Launched in 1977 to explore the outer planets and serve as a beacon of humanity to the wider universe, it is currently more than 12.3 billion miles (19.9 billion kilometers) from our planet -- well beyond the solar system.
A series of planned commands sent to Voyager 2 on July 21 "inadvertently caused the antenna to point two degrees away from Earth," NASA's Jet Propulsion Laboratory (JPL) said in a recent update.
This left it unable to transmit data or receive commands to its mission control -- a situation that was not expected to be resolved until it conducted an automated re-orientation maneuver on October 15.
But on Tuesday, Voyager project manager Suzanne Dodd told AFP the team enlisted the help of the Deep Space Network -- an international array of giant radio antennas, plus a few that orbit Earth -- in a last-ditch effort to re-establish contact sooner.
To their surprise, "this was successful in that we see the 'heartbeat' signal from the spacecraft," she said. "So we know the spacecraft is alive and operating. This buoyed our spirits."
But while engineers can now see a heartbeat -- in technical terms, the carrier wave associated with Voyager 2 -- they can't yet read the information signal that shapes the carrier wave, which conveys all the data collected by the spacecraft.
"We are now generating a new command to attempt to point the spacecraft antenna toward Earth," Dodd added, although she said there is only a "low probability" it will work.
Still, given October 15 is a long way away, NASA will keep trying to send up these commands.
- Golden Record -
While JPL built and operates Voyager spacecraft, the missions are now part of the NASA Heliophysics System Observatory.
Voyager 2 left the protective magnetic bubble provided by the Sun, called the heliosphere, in December 2018, and is currently traveling through the space between the stars.
Before leaving our solar system, it explored Jupiter and Saturn, and became the first and so far only spacecraft to visit Uranus and Neptune.

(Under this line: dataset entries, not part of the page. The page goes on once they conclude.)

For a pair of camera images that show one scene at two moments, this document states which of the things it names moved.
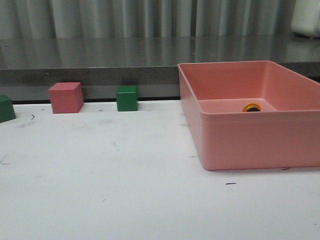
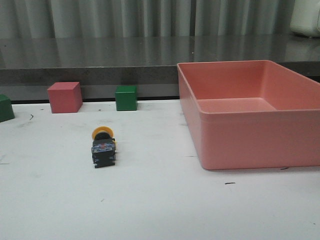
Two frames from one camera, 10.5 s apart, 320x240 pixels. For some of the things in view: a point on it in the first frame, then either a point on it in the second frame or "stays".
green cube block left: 7,111 stays
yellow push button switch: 252,107 → 104,148
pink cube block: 66,97 stays
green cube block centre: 127,98 stays
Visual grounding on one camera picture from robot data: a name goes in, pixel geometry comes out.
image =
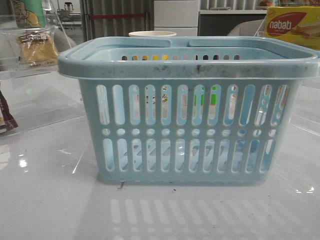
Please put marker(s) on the light blue plastic basket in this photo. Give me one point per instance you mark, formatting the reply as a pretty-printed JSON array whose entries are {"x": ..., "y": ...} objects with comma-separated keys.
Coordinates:
[{"x": 202, "y": 109}]

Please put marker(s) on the packaged bread slice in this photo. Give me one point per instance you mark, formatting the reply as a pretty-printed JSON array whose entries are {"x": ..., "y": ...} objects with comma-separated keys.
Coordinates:
[{"x": 37, "y": 49}]

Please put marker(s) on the dark red snack packet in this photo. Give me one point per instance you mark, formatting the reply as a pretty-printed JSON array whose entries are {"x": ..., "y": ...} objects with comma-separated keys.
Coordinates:
[{"x": 7, "y": 121}]

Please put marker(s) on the white drawer cabinet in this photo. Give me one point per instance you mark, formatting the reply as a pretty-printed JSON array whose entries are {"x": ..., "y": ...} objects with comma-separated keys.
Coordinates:
[{"x": 178, "y": 16}]

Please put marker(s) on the grey armchair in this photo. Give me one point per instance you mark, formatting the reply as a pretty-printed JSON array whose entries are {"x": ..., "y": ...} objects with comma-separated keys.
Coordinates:
[{"x": 248, "y": 28}]

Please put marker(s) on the clear acrylic display shelf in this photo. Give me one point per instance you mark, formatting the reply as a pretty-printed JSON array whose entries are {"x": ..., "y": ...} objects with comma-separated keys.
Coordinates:
[{"x": 36, "y": 96}]

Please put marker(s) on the green cartoon drink can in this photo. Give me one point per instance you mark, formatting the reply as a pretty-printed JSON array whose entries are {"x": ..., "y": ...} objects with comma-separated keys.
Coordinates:
[{"x": 29, "y": 13}]

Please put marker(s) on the yellow nabati wafer box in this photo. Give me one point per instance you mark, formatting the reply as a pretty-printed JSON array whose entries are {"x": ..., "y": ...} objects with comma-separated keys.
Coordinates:
[{"x": 298, "y": 25}]

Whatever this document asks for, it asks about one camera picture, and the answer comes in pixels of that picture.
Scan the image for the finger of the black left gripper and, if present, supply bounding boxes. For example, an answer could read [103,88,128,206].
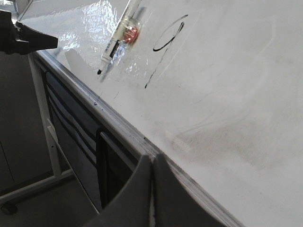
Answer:
[0,10,58,55]

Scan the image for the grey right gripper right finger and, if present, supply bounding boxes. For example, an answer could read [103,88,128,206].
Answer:
[153,154,222,227]

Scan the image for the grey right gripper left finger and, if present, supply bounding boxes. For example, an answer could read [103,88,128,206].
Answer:
[85,155,152,227]

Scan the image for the white black whiteboard marker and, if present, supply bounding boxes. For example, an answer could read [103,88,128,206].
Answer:
[97,0,141,76]

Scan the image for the white whiteboard stand frame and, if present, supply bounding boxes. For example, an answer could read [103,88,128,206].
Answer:
[0,54,100,215]

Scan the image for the white whiteboard with aluminium frame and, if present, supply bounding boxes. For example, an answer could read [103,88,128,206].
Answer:
[21,0,303,227]

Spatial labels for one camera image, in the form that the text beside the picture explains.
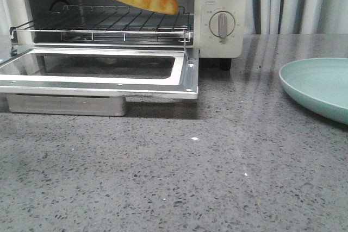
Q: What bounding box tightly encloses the light green plate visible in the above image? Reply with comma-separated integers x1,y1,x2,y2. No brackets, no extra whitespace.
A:
279,58,347,124

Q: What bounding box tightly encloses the metal oven door handle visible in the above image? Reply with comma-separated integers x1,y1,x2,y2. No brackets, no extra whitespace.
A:
5,94,126,117

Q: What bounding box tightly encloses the metal oven wire rack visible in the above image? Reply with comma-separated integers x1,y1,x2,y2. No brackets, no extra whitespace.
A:
10,5,194,46

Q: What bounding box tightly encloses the white toaster oven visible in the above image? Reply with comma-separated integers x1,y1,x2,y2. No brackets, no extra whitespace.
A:
2,0,246,71

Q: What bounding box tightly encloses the lower oven knob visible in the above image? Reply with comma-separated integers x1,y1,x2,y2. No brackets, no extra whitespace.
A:
209,11,235,39

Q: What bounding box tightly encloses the grey curtain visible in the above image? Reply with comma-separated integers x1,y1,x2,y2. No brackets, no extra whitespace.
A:
244,0,347,35

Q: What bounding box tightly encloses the oven glass door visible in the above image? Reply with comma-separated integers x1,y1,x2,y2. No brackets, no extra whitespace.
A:
1,47,198,99

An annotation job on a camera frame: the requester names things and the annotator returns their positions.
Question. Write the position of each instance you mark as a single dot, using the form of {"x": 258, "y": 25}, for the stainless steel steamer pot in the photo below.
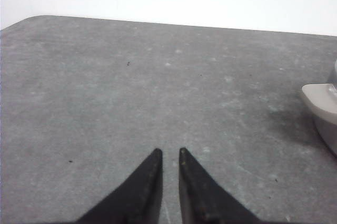
{"x": 320, "y": 99}

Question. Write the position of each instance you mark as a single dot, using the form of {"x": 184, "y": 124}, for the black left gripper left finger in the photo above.
{"x": 137, "y": 200}

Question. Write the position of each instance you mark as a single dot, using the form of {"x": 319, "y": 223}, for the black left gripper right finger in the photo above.
{"x": 202, "y": 200}

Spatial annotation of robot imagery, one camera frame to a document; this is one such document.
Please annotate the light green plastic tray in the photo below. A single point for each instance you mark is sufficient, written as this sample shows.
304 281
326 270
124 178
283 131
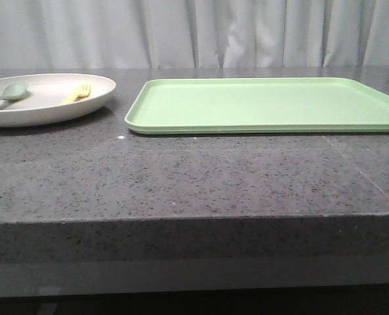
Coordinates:
258 105

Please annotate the sage green plastic spoon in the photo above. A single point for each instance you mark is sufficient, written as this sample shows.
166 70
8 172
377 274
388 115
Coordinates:
14 91

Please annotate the grey pleated curtain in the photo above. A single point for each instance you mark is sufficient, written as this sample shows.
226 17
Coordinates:
193 34

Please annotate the yellow plastic fork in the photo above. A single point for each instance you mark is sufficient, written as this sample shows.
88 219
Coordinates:
82 91

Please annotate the cream round plate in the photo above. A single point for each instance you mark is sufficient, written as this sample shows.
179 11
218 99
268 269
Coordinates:
42 104

Voyager 2's twin Voyager 1 was mankind's first spacecraft to enter the interstellar medium, in 2012, and is currently almost 15 billion miles from Earth.
Both Voyager spacecraft carry "Golden Records" -- 12-inch, gold-plated copper disks intended to convey the story of our world to extraterrestrials.
These include a map of our solar system, a piece of uranium that serves as a radioactive clock allowing recipients to date the spaceship's launch, and symbolic instructions that convey how to play the record.
The contents of the record, selected for NASA by a committee chaired by legendary astronomer Carl Sagan, include encoded images of life on Earth, as well as music and sounds that can be played using an included stylus.
For now, the Voyagers continue to transmit back scientific data, though their power banks are expected to be eventually depleted, sometime after 2025.
They will then continue to wander the Milky Way, potentially for eternity, in silence.